* ABOUT THIS TASK: Where the records below reach the line containing "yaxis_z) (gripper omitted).", start transcribing, and end with the line containing "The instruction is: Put", exactly and with nothing else added.

** SUPPLIED RECORDS follows **

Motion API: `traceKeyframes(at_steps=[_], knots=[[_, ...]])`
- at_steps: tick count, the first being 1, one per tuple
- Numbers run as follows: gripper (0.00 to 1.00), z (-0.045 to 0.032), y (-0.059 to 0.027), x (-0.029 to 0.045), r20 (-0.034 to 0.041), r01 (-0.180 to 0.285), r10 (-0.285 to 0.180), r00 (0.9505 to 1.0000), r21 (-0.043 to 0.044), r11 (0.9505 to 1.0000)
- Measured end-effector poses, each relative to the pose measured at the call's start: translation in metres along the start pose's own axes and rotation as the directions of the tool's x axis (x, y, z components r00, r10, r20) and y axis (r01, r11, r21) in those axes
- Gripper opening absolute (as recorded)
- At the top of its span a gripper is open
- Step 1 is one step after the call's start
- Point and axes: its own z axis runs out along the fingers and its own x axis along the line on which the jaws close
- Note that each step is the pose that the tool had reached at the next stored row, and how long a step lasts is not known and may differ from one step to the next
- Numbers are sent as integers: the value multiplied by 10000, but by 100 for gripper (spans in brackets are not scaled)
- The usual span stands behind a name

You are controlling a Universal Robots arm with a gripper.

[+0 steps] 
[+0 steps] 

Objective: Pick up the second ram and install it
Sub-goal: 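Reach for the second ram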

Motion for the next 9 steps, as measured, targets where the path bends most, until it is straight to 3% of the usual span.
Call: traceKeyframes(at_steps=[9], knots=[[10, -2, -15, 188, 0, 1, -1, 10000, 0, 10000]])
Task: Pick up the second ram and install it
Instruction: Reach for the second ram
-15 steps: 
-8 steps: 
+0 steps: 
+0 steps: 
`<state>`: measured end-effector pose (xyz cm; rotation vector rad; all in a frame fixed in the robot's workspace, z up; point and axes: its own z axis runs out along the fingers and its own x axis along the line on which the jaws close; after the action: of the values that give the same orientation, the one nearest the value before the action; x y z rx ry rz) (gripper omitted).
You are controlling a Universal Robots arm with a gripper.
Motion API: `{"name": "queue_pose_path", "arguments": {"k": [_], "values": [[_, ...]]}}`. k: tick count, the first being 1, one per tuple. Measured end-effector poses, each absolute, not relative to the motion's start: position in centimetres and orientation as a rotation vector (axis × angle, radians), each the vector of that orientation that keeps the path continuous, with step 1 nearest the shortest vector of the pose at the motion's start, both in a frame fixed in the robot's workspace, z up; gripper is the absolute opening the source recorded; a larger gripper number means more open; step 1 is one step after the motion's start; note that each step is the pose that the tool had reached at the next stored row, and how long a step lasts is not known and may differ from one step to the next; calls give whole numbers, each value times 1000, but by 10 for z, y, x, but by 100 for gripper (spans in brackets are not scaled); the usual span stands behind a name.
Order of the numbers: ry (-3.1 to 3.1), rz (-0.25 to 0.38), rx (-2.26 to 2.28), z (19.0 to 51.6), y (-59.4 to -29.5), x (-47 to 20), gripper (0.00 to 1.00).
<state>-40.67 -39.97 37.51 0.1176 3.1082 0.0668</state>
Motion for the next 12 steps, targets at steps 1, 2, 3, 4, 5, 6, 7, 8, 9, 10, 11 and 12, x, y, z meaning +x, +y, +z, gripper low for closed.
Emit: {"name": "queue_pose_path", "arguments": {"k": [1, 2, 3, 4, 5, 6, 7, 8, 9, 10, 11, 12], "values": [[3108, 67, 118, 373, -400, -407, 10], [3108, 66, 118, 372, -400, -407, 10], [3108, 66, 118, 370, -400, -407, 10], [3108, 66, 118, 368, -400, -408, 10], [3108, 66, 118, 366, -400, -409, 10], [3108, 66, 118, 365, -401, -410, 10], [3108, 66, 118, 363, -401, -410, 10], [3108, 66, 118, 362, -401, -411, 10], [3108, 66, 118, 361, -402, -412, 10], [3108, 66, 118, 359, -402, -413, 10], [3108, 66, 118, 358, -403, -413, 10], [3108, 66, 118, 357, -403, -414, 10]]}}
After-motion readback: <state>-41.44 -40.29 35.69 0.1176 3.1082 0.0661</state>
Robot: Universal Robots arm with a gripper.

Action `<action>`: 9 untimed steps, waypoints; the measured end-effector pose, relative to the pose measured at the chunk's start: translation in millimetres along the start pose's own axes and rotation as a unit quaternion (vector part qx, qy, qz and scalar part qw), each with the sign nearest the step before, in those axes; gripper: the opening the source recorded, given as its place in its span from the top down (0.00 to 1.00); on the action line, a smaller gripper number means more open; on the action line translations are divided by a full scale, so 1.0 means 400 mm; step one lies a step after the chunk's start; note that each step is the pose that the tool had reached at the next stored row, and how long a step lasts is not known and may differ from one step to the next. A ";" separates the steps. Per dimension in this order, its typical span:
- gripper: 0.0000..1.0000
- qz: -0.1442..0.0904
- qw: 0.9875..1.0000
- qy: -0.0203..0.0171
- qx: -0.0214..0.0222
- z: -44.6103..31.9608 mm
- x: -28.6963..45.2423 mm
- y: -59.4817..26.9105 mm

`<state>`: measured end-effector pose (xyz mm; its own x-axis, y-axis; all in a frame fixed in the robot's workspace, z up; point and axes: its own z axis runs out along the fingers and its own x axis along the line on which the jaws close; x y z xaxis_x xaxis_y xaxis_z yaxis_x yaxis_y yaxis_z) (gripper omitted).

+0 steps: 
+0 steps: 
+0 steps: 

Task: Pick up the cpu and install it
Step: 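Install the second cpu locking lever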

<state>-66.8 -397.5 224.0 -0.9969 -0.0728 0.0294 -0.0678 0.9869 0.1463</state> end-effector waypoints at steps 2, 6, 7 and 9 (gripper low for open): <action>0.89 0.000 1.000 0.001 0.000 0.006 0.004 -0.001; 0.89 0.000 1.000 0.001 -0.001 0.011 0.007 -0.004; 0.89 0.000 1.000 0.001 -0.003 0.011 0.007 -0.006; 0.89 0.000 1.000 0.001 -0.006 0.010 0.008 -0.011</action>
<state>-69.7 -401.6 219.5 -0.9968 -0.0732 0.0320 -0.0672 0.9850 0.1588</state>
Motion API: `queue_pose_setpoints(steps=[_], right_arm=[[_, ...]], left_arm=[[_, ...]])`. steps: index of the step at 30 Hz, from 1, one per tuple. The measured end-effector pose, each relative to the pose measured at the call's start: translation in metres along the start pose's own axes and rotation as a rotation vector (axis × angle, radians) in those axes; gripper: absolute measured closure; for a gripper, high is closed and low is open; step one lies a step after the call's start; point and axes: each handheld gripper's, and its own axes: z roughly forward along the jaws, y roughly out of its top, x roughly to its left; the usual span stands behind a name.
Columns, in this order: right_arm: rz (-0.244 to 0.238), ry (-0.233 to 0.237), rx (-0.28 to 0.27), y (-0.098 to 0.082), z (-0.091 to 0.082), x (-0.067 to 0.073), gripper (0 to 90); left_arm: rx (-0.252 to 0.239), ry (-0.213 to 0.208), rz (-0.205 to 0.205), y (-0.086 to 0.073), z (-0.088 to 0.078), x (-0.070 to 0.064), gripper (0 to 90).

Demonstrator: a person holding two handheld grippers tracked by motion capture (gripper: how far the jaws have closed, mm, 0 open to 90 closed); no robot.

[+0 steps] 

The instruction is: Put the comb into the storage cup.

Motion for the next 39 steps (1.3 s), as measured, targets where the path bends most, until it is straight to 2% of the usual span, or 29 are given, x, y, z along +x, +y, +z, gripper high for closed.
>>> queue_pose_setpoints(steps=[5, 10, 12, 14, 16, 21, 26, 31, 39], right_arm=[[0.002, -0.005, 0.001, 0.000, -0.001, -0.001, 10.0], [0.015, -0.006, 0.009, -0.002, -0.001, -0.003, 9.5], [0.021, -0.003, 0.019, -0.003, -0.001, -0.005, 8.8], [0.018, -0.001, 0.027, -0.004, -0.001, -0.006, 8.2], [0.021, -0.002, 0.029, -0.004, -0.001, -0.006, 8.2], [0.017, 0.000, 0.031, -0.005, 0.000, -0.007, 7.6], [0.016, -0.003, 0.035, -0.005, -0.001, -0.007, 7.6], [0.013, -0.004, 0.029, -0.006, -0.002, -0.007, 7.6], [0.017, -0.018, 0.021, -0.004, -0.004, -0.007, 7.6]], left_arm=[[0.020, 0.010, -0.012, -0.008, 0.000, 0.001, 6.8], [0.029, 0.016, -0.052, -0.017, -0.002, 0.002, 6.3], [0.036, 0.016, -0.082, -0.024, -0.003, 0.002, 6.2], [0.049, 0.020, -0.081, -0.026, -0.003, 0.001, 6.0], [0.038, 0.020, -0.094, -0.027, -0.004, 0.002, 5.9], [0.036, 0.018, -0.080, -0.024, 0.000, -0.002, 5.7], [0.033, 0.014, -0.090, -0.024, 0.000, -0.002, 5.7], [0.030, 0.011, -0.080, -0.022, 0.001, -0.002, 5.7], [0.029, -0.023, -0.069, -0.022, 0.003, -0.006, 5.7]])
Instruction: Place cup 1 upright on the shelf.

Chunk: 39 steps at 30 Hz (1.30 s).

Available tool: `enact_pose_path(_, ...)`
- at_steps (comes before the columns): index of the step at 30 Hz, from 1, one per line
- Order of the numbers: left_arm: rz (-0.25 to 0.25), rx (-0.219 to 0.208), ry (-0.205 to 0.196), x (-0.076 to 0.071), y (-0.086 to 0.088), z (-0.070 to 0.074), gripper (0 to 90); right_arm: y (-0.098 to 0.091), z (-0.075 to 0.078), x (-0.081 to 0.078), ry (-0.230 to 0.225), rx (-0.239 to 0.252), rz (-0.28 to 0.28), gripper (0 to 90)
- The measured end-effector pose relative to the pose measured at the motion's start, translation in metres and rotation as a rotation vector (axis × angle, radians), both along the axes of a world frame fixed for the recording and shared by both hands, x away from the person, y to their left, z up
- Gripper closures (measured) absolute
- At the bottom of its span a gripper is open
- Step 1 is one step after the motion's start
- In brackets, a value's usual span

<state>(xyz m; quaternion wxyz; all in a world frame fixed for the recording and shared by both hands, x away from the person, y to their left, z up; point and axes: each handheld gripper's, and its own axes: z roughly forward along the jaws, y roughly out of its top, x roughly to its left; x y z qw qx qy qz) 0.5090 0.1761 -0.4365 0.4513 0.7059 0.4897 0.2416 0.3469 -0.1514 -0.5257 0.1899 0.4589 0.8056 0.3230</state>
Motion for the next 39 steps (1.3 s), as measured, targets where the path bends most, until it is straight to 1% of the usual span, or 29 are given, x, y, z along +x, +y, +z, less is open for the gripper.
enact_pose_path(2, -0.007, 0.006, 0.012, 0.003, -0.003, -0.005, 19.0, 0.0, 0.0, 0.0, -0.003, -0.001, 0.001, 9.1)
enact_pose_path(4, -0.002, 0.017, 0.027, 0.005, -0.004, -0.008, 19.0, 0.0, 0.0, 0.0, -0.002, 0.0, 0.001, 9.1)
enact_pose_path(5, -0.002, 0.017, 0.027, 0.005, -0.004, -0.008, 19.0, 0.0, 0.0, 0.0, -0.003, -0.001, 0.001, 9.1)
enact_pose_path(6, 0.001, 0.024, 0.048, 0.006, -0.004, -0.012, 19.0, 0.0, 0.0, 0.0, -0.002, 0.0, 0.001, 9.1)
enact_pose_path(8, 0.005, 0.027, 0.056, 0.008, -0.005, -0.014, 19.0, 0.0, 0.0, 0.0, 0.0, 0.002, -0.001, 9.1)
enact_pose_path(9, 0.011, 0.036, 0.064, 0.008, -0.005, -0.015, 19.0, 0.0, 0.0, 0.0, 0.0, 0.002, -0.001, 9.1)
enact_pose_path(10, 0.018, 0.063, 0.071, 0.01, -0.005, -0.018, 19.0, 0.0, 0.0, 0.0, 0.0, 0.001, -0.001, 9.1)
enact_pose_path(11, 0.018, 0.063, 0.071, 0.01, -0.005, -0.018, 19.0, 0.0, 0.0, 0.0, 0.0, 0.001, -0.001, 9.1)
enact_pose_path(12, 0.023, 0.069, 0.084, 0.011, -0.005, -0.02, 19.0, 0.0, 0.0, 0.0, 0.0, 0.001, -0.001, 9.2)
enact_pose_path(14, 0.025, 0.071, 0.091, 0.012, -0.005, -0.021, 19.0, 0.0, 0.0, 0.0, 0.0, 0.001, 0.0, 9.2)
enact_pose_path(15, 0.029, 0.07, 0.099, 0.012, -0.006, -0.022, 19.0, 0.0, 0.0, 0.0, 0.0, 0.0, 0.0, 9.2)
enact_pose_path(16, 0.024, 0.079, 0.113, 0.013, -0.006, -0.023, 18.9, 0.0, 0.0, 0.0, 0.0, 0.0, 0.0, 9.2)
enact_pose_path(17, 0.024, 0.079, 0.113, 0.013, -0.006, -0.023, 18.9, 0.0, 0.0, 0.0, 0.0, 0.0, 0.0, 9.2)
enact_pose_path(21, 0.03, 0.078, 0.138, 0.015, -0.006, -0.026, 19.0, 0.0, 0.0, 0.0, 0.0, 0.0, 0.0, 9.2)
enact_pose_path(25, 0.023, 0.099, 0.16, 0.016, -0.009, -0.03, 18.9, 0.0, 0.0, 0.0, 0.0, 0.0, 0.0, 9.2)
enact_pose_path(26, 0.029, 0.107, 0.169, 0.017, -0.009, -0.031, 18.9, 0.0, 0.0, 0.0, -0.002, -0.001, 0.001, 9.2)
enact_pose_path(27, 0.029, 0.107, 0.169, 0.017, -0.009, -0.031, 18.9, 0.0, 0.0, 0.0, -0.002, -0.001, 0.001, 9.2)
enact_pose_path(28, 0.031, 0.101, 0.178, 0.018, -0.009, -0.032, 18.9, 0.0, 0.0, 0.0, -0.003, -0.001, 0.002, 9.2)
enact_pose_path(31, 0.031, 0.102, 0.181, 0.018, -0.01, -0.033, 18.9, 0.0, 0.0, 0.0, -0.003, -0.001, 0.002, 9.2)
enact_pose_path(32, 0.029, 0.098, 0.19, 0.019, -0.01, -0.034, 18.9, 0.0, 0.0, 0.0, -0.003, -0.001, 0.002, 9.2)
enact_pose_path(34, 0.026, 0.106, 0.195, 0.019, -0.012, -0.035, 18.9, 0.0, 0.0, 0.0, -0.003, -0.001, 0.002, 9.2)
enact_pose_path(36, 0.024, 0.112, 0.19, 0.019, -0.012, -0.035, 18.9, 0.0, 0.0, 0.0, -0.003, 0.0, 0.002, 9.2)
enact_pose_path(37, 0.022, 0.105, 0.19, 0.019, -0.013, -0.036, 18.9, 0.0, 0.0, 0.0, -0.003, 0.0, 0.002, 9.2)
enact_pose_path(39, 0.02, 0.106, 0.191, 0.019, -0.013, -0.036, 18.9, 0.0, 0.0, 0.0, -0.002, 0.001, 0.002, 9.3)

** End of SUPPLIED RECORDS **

* RESPONSE:
`<state>`: measured end-effector pose (xyz mm; its own x-axis, y-axis; all in a frame fixed in the robot's workspace, z up; point and axes: its own z axis runs out along the fingers and its own x axis along the line on which the jaws close; x y z xaxis_x xaxis_y xaxis_z yaxis_x yaxis_y yaxis_z) (gripper omitted).

+0 steps: 
+0 steps: 
+0 steps: 

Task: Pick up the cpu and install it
Step: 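Install the second cpu locking lever
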
<state>-66.8 -397.5 224.0 -0.9969 -0.0728 0.0294 -0.0678 0.9869 0.1463</state> end-effector waypoints at steps 2, 6, 7 and 9 (gripper low for open): <action>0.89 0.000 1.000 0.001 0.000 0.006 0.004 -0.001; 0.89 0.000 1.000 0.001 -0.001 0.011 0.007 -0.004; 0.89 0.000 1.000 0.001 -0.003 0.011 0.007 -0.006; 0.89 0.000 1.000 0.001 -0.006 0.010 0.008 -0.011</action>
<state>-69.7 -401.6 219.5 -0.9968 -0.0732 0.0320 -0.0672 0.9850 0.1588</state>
Motion API: `queue_pose_setpoints(steps=[_], right_arm=[[_, ...]], left_arm=[[_, ...]])`. steps: index of the step at 30 Hz, from 1, one per tuple. The measured end-effector pose, each relative to the pose measured at the call's start: translation in metres along the start pose's own axes and rotation as a rotation vector (axis × angle, radians) in those axes; gripper: absolute measured closure; for a gripper, high is closed and low is open; step one lies a step after the call's start; point and axes: each handheld gripper's, and its own axes: z roughly forward along the jaws, y roughly out of its top, x roughly to its left; the usual span stands behind a name.
Columns, in this order: right_arm: rz (-0.244 to 0.238), ry (-0.233 to 0.237), rx (-0.28 to 0.27), y (-0.098 to 0.082), z (-0.091 to 0.082), x (-0.067 to 0.073), gripper (0 to 90); left_arm: rx (-0.252 to 0.239), ry (-0.213 to 0.208), rz (-0.205 to 0.205), y (-0.086 to 0.073), z (-0.088 to 0.078), x (-0.070 to 0.064), gripper (0 to 90).

Demonstrator: a person holding two handheld grippers tracked by motion capture (gripper: how far the jaws have closed, mm, 0 open to 90 closed); no robot.

[+0 steps] 

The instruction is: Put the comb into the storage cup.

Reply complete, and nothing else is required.